Election présidentielle en Algérie

Les vœux de Washington

par Aït-Chaâlal Mouloud , Le Jeune Indépendant, 28 octobre 2003

Les Etats-Unis ont les yeux rivés sur l’élection présidentielle prévue dans six mois.Le secrétaire d’Etat adjoint américain chargé des Affaires de l’Afrique du Nord et du Moyen-Orient, William Burns, le soutenait samedi dernier à Alger.

«La tenue d’une élection libre, juste et transparente au printemps prochain sera l’occasion importante vers la démocratie» estimait-il dans une conférence de presse.C’est la première fois que Washington s’exprime sur une élection présidentielle algérienne qui ne s’est pas encore déroulée avec autant d’intérêt, alors qu’auparavant elle se contentait, dans de rares occasions – et contrairement à l’Union européenne – de commenter, à travers des déclarations laconiques de son département d’Etat, les résultats des précédentes élections.

S’agit-il d’une ingérence dans les affaires internes du pays ou un simple souhait de voir enfin l’Algérie, un pays maghrébin, arabe et du sud de la Méditerranée, s’élever au rang des pays démocratiques ? En avril 1999, Washington avait regretté la tournure prise par l’élection, après le retrait des six candidats à la veille du scrutin présidentiel qui soupçonnaient une fraude massive au profit du candidat Bouteflika, soit sept ans après avoir dénoncé l’arrêt du processus électoral en 1992.

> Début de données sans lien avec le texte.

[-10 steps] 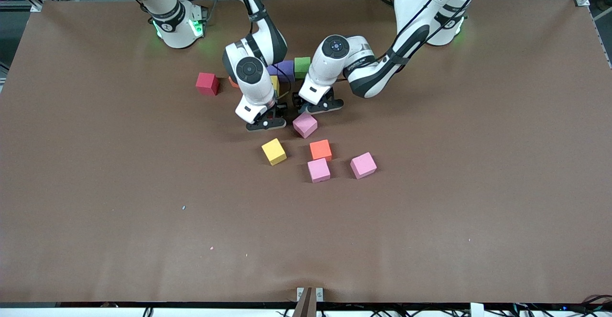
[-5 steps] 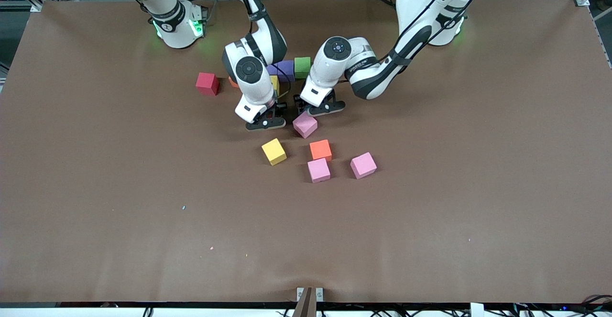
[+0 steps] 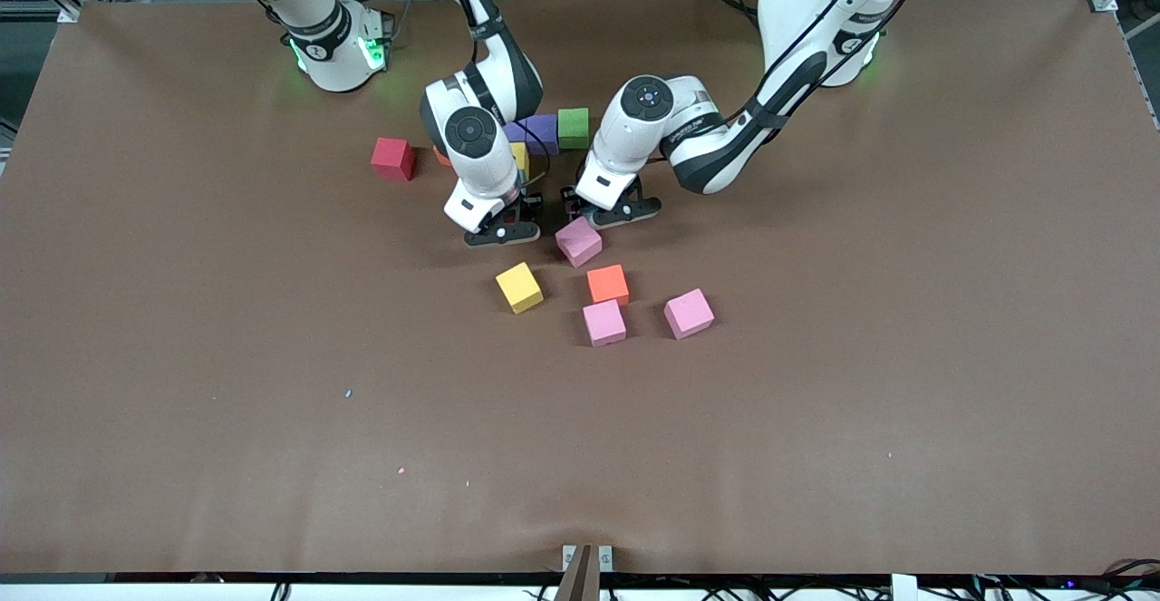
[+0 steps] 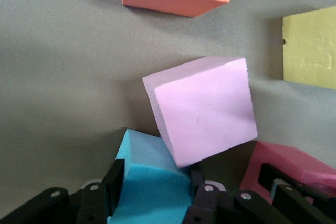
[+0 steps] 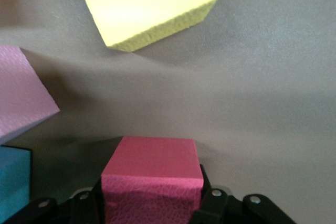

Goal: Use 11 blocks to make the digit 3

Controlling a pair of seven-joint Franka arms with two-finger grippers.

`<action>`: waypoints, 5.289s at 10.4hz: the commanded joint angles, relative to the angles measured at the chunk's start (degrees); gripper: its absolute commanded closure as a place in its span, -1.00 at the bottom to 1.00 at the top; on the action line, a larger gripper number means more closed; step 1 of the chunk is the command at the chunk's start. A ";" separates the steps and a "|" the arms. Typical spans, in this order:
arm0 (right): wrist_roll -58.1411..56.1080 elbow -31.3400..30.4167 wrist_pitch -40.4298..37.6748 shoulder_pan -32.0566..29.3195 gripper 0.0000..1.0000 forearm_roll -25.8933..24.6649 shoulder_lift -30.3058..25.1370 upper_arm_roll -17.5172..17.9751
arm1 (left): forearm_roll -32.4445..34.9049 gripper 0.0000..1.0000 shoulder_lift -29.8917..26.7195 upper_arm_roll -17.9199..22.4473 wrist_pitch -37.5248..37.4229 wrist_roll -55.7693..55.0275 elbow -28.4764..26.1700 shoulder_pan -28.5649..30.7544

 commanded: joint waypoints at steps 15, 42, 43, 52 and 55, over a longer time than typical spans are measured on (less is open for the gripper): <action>-7.21 21.44 -14.75 -7.21 -1.00 -0.29 2.95 -5.56 | 1.03 1.00 -2.88 -31.65 -23.81 -5.77 2.18 37.30; -12.33 26.22 -17.67 -7.83 0.64 1.37 8.68 -10.48 | 0.68 1.00 0.45 -35.82 -28.12 -46.51 7.97 36.83; -12.24 25.60 -17.59 -7.75 0.63 1.37 8.06 -11.36 | 1.28 1.00 0.54 -34.24 -28.03 -51.71 8.94 34.54; -13.11 17.79 -16.88 -6.96 0.63 1.20 2.79 -15.58 | 1.81 1.00 2.30 -15.07 -22.77 -84.07 17.31 8.07; -12.33 17.07 -16.89 -7.04 0.62 1.20 1.81 -15.58 | 7.83 1.00 1.87 -13.40 -22.50 -96.95 16.08 5.79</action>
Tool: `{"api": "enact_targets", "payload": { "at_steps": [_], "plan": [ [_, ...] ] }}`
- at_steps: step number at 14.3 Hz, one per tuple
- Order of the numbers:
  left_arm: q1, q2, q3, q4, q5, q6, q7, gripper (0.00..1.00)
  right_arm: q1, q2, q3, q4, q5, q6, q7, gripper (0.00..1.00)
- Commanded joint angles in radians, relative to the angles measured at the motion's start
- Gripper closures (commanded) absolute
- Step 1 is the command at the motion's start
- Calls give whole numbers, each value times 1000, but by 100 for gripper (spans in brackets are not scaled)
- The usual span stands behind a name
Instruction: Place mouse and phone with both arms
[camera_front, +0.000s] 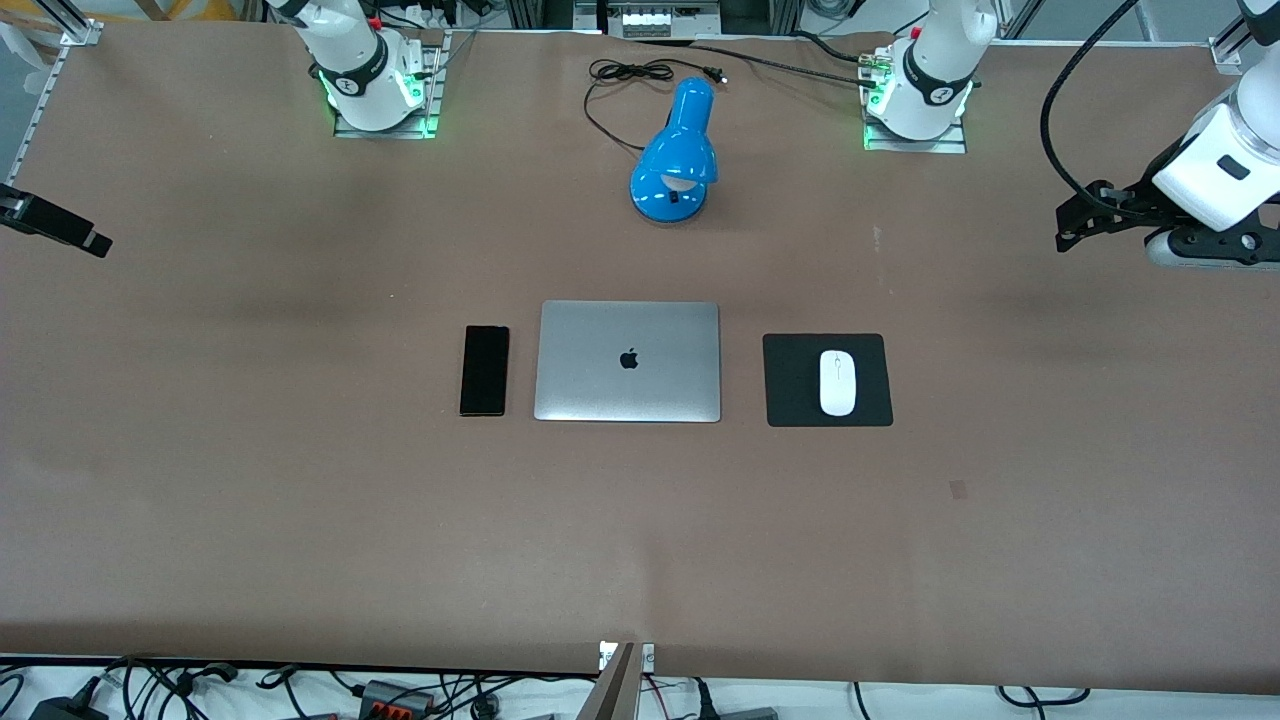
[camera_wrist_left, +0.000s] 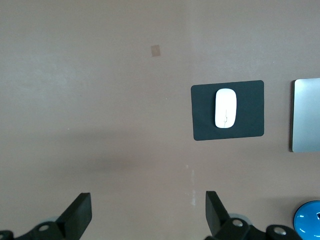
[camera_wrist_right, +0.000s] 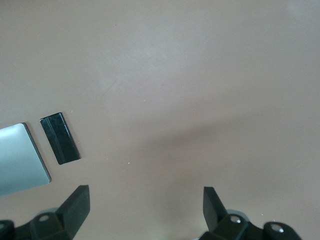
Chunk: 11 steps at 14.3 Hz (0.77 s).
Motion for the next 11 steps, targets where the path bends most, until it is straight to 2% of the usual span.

A l’évidence, les Etats-Unis souhaitent que le scénario ne se réédite pas dans un pays, devenu plus que jamais un partenaire important et une pièce maîtresse dans les schémas de la stratégie américaine en Afrique du Nord.L’ex-ambassadrice des Etats-Unis à Alger, Mme Janet Sanderson, affirmait que «L’Algérie est importante pour les Etats-Unis», ce qui renseignait sur la qualité des rapports entre les pays.

La coopération entre les deux pays dans la lutte contre le terrorisme international, depuis notamment les événements de septembre 2001, a scellé leur rapprochement tous azimuts qui s’étend désormais aux questions militaires.Autrefois, moins regardant sur la situation interne algérienne, les Etats-Unis considèrent l’Algérie – déclarations des responsables américains de haut niveau à l’appui – désormais comme le pays arabe le plus à même actuellement de faire avancer la démocratie et les droits de l’homme.

Richard Haas, chef de la Direction de l’élaboration de la politique étrangère au sein du département d’Etat, au Conseil des relations étrangères, perçoit l’Algérie comme un «noyau de la démocratie» des pays musulmans à condition qu’il parvienne à tenir des élections libres et fasse des progrès en matière de droits de l’homme.

Mais qu’est ce qui explique cet intérêt américain pour la présidentielle de 2004 ? Il est établi que les Etats-Unis se disent décidés à «promouvoir la démocratie» dans le monde musulman. Dès lors, pour pouvoir la vendre aux pays musulmans, il n’est pas exclu que les Etats-Unis s’attendent à un coup de pouce de l’Algérie , un pays musulman «ami».

La tenue d’une élection libre et régulière en 2004 en Algérie conforterait la thèse américaine selon laquelle la démocratie est viable dans les pays musulmans. Les Etats-Unis qui promettent de faire de l’Irak, le pays qu’ils occupent en dépit d’une dénonciation internationale, un exemple de démocratie dans le monde arabe, ne cessent d’appeler à des réformes politiques dans plusieurs pays, notamment l’Arabie saoudite.

Les élections algériennes constituent, par conséquent, un pari pour Washington mais il reste à savoir, si les vœux américains seront entendus à Alger.A.C.M.